-- Opening Marker --
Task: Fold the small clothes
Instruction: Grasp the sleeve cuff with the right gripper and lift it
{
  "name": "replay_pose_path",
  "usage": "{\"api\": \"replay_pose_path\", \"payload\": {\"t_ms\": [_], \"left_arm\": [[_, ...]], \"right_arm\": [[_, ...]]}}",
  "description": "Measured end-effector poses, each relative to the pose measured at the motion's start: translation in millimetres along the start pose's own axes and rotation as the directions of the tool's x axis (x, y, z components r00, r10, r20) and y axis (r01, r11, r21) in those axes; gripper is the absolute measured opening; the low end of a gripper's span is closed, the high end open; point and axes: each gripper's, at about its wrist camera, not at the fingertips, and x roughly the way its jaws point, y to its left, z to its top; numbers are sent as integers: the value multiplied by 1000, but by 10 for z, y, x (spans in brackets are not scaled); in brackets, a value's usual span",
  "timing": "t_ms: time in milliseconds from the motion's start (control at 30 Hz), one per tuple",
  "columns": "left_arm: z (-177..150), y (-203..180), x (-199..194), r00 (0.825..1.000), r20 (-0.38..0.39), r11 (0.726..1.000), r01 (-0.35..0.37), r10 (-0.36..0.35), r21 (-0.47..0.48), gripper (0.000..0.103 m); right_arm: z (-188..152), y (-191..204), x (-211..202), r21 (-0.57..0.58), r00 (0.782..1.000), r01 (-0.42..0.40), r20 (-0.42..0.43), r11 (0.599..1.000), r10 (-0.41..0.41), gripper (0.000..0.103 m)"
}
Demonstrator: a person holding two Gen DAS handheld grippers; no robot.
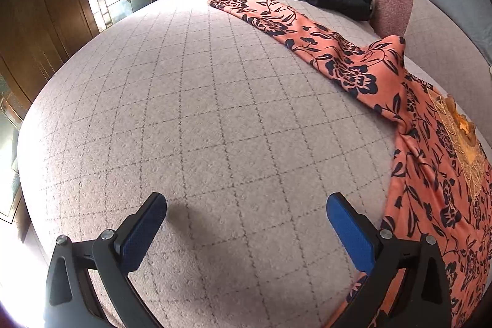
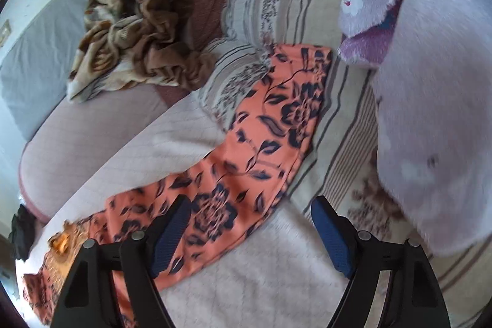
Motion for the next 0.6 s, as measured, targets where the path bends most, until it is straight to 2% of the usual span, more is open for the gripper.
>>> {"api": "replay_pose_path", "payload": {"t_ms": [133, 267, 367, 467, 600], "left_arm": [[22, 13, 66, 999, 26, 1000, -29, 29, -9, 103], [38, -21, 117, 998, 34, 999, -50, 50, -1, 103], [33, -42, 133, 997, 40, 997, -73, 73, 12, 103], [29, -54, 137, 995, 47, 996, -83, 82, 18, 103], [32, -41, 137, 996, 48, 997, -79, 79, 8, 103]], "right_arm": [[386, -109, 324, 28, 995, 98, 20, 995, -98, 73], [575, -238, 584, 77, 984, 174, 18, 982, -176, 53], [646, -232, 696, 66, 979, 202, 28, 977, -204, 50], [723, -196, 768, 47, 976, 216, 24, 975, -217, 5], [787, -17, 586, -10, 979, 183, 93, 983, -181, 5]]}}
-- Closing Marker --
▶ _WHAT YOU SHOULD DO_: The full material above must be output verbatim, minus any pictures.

▶ _FINISHED EXERCISE_:
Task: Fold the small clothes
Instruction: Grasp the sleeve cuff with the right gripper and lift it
{
  "name": "replay_pose_path",
  "usage": "{\"api\": \"replay_pose_path\", \"payload\": {\"t_ms\": [_], \"left_arm\": [[_, ...]], \"right_arm\": [[_, ...]]}}",
  "description": "Measured end-effector poses, each relative to the pose measured at the motion's start: translation in millimetres along the start pose's own axes and rotation as the directions of the tool's x axis (x, y, z components r00, r10, r20) and y axis (r01, r11, r21) in those axes; gripper is the absolute measured opening; the low end of a gripper's span is closed, the high end open; point and axes: each gripper's, at about its wrist camera, not at the fingertips, and x roughly the way its jaws point, y to its left, z to its top; numbers are sent as integers: the value multiplied by 1000, but by 10 for z, y, x (spans in brackets are not scaled); in brackets, a value's usual span",
  "timing": "t_ms: time in milliseconds from the motion's start (control at 30 Hz), one per tuple",
  "columns": "left_arm: z (-177..150), y (-203..180), x (-199..194), r00 (0.825..1.000), r20 (-0.38..0.39), r11 (0.726..1.000), r01 (-0.35..0.37), r10 (-0.36..0.35), r21 (-0.47..0.48), gripper (0.000..0.103 m); right_arm: z (-188..152), y (-191..204), x (-211..202), r21 (-0.57..0.58), r00 (0.782..1.000), r01 (-0.42..0.40), r20 (-0.42..0.43), r11 (0.599..1.000), r10 (-0.41..0.41), gripper (0.000..0.103 m)"
}
Demonstrator: a person holding two Gen DAS handheld grippers; no robot.
Motion for the next 0.6 s, as measured, targets where the path bends most, until it is straight to 2% of the usual span, more is open for the gripper.
>>> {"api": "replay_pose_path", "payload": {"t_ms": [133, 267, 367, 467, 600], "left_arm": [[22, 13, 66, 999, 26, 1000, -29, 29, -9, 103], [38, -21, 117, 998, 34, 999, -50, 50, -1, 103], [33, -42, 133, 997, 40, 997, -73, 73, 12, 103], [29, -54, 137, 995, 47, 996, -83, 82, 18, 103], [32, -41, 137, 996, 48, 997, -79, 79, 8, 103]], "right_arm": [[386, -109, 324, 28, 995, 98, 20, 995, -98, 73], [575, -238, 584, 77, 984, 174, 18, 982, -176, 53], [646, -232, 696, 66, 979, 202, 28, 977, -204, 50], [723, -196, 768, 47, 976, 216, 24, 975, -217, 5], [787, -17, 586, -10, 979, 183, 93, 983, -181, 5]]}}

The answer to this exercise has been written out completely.